Hey all, beginner question here but is there a way...
# integration-bigquery
j
Hey all, beginner question here but is there a way to let dagster update the schema of output asset tables in BQ just based on code changes? I’m developing some models as assets and when I change the model in dagster code I currently have to delete the output table in BQ and then re-materialized the asset.

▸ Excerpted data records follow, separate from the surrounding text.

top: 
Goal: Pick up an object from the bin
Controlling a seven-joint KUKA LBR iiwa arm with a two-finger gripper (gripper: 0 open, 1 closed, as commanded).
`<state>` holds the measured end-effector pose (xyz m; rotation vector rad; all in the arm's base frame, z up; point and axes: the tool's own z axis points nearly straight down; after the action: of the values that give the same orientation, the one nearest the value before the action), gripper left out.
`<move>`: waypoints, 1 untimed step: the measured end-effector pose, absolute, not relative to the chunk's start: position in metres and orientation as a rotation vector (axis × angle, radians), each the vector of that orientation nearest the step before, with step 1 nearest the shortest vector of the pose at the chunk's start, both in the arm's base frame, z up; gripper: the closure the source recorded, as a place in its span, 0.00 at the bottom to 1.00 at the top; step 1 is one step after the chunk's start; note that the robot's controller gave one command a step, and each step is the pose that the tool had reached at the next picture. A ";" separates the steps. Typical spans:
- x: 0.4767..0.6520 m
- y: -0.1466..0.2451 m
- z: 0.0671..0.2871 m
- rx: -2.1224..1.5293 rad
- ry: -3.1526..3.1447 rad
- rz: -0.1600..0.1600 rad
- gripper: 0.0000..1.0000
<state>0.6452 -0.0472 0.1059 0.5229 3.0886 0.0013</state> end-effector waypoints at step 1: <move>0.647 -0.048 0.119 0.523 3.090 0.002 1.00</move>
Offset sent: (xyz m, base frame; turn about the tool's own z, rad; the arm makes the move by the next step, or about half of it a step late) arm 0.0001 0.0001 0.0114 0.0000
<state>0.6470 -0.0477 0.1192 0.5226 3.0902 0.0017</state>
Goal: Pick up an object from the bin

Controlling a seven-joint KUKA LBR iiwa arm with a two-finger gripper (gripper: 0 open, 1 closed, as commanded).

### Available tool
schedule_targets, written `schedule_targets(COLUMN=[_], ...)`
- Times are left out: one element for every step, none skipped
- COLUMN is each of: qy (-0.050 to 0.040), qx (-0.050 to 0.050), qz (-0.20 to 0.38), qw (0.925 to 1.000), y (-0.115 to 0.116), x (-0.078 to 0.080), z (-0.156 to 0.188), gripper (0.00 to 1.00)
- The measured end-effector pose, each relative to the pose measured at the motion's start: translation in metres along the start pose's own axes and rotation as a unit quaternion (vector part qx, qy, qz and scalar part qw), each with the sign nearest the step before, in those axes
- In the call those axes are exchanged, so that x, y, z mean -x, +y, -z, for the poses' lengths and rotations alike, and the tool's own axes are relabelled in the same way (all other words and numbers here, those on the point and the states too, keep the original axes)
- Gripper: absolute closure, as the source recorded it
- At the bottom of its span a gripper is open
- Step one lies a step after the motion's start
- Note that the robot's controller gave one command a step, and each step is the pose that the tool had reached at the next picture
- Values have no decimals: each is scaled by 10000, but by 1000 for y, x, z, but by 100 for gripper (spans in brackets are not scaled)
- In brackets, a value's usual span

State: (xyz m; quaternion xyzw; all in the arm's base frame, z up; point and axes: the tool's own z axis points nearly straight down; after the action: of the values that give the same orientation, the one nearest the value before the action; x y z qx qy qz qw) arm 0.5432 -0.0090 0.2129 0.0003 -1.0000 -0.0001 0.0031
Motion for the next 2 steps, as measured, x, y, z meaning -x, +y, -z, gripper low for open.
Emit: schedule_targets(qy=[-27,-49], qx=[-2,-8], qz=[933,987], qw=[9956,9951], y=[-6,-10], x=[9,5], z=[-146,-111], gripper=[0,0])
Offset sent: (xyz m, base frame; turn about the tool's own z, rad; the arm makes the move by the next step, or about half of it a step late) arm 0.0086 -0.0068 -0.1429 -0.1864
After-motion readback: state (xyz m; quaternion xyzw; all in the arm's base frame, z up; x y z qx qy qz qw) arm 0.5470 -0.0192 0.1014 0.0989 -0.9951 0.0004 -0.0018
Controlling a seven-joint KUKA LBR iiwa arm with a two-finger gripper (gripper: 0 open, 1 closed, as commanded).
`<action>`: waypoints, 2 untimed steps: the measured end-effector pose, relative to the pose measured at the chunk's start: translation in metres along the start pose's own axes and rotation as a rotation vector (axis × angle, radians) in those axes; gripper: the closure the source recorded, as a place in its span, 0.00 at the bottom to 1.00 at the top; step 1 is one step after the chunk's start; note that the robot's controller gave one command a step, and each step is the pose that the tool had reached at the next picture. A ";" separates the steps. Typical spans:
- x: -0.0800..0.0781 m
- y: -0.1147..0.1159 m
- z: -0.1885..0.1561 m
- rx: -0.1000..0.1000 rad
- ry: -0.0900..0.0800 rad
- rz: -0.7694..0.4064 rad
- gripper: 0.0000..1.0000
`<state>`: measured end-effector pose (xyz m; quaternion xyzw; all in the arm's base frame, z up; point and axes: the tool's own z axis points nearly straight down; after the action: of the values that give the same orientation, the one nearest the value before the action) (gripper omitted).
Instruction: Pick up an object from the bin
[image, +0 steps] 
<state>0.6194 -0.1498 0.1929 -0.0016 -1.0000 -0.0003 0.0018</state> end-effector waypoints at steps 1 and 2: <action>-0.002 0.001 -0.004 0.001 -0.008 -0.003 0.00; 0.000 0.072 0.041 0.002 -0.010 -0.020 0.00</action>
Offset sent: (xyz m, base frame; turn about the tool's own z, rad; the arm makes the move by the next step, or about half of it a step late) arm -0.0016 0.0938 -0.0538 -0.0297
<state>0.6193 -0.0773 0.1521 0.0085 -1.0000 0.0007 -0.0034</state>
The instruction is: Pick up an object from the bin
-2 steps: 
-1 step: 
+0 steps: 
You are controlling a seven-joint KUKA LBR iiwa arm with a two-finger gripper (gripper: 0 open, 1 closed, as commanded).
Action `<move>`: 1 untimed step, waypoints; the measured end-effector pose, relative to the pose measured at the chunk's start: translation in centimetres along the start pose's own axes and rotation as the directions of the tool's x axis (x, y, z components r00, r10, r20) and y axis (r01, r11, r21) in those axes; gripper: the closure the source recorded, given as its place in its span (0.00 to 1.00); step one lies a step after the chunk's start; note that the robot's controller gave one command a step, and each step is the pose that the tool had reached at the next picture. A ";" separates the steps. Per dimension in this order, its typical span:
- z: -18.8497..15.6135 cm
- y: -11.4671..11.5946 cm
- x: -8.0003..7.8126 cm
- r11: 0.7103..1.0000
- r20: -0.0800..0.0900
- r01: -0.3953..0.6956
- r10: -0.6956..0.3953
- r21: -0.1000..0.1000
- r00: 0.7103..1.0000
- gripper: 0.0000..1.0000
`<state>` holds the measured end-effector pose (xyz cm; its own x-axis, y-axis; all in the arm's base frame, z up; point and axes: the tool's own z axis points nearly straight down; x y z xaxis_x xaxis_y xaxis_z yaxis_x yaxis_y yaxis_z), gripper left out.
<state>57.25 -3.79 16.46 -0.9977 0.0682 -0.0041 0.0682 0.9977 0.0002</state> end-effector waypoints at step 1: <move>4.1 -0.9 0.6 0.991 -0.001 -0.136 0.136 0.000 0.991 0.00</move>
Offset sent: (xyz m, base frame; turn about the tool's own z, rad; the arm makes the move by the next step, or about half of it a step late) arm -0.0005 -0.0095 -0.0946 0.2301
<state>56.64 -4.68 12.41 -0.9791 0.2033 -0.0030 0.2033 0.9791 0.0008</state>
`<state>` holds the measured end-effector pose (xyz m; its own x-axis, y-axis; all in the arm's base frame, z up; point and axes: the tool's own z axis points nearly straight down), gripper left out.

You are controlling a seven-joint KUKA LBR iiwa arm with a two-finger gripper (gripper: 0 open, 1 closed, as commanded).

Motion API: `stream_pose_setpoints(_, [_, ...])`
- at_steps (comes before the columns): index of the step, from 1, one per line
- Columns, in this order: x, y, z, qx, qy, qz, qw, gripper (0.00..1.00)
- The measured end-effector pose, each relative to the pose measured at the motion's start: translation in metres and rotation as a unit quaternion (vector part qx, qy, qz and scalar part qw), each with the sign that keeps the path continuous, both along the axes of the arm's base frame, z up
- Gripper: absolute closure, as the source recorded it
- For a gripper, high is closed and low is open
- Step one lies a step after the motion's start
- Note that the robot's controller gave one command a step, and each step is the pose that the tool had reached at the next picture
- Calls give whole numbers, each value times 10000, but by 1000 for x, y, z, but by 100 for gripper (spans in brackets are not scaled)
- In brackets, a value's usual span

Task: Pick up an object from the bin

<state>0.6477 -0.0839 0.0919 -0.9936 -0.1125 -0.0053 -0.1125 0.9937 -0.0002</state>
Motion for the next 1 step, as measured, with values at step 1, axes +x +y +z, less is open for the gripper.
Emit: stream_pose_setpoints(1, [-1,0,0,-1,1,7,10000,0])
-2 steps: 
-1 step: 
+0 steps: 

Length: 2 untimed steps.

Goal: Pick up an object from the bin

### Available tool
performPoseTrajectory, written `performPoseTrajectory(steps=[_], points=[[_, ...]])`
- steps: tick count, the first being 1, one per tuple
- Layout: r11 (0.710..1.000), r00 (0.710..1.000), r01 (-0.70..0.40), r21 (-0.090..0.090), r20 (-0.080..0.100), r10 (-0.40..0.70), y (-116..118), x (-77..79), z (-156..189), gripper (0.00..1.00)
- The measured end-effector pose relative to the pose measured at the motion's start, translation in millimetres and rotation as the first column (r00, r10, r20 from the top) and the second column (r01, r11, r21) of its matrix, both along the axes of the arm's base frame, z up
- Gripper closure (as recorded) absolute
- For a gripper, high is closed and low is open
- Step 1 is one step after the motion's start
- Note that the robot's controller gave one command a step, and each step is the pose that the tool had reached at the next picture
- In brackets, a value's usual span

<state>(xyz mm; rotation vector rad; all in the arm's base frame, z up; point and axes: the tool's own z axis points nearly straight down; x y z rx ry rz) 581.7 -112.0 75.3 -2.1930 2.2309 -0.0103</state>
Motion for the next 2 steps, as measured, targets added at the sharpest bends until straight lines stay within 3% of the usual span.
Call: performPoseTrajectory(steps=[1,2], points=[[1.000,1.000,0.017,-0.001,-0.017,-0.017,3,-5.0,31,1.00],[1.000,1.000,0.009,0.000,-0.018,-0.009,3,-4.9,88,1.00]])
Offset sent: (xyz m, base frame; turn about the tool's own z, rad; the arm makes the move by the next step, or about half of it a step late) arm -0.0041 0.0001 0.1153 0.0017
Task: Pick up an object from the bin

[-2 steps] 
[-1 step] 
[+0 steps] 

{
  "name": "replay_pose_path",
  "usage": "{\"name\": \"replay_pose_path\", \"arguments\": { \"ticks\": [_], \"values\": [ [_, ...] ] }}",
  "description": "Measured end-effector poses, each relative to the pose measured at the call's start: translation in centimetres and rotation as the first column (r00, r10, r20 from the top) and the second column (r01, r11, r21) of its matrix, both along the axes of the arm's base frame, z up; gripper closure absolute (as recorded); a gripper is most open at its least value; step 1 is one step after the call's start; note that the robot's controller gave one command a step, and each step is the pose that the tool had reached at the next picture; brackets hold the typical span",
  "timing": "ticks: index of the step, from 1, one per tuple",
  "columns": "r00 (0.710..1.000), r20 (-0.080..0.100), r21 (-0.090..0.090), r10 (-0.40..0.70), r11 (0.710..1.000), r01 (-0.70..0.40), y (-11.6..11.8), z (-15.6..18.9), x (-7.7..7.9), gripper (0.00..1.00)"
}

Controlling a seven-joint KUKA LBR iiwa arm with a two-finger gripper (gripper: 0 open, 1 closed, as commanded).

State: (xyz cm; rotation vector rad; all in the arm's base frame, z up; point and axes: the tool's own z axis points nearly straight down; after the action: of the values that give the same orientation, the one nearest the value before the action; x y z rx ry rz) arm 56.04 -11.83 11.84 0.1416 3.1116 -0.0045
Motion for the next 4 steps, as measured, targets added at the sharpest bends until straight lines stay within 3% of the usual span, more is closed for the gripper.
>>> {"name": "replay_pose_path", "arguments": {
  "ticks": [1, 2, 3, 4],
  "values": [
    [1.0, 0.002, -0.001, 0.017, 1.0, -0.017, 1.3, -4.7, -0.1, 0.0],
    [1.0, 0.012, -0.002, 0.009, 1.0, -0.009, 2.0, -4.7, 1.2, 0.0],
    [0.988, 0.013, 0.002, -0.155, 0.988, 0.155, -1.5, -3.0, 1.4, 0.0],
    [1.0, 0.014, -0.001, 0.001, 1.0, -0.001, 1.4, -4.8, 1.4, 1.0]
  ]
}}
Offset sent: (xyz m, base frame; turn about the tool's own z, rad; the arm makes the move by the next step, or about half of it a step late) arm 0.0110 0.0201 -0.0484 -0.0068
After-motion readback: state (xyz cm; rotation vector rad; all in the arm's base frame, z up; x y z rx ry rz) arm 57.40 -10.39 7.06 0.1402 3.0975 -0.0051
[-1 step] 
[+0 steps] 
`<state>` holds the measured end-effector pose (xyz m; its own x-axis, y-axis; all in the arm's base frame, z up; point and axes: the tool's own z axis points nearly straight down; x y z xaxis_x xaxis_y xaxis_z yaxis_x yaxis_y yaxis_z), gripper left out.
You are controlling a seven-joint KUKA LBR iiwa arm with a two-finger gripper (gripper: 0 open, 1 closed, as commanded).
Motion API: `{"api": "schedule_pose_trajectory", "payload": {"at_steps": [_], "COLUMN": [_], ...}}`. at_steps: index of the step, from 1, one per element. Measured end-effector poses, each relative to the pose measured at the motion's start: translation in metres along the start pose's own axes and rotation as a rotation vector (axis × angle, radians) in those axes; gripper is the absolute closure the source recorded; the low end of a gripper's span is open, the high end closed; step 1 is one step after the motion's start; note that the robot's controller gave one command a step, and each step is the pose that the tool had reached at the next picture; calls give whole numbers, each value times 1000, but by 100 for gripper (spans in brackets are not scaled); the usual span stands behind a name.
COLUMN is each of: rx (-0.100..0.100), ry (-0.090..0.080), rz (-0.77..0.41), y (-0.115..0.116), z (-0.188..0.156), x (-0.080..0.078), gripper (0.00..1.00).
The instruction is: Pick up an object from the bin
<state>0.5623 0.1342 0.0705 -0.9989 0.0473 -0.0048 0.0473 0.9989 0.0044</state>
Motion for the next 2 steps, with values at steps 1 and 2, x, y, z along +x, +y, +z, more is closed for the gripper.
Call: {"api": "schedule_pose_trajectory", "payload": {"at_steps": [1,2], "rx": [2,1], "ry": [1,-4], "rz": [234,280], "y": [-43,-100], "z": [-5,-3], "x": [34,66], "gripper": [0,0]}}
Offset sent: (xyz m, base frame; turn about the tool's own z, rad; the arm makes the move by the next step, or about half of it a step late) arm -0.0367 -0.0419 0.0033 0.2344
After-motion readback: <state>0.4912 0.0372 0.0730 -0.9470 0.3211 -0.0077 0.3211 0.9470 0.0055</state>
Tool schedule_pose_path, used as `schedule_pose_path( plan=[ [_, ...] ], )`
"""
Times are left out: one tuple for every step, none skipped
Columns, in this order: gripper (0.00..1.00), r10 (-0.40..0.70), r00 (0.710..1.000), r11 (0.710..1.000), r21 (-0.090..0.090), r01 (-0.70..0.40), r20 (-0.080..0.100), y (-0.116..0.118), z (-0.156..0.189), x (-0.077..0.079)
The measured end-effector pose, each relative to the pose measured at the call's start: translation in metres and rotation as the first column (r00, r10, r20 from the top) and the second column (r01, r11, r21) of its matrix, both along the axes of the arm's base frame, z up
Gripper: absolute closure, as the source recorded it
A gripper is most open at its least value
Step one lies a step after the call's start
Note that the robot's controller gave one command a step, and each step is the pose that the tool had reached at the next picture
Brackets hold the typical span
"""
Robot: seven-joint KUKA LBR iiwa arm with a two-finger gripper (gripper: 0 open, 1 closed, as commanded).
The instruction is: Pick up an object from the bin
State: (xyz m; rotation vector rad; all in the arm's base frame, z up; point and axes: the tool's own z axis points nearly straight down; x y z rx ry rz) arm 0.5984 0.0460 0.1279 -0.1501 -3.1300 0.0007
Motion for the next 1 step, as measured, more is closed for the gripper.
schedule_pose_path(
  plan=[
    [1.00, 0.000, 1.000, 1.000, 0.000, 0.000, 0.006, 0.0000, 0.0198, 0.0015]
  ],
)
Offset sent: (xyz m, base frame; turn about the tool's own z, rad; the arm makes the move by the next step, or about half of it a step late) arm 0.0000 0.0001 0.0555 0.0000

Would be great if there’s a configuration I’m missing that can just overwrite the output table regardless.
j
Hey @Josh Kutsko are you using the bigquery resource or the bigquery io manager?
j
I’m using the bq io manager to save the asset, but using the bigquery resource occasionally for direct sql queries.
j
ok! the default behavior of the bq io manager is to drop/truncate the table corresponding to an asset and then upload the data for the re-materialized asset. If you’re using partitions we just delete the rows corresponding to the partition that’s deleted. Is that not the behavior you see? if you have some code that replicates the issue i can help debug
j
interesting, ok. Truncating the table is the behavior I want, but for some reason instead what I’m seeing is this error:
Copy code
google.api_core.exceptions.BadRequest: 400 POST <https://bigquery.googleapis.com/upload/bigquery/v2/projects/{{projectId}}/jobs?uploadType=multipart>: Provided Schema does not match Table {{projectId}}:models.domain_map. Cannot add fields (field: TEST_NEW_FIELD)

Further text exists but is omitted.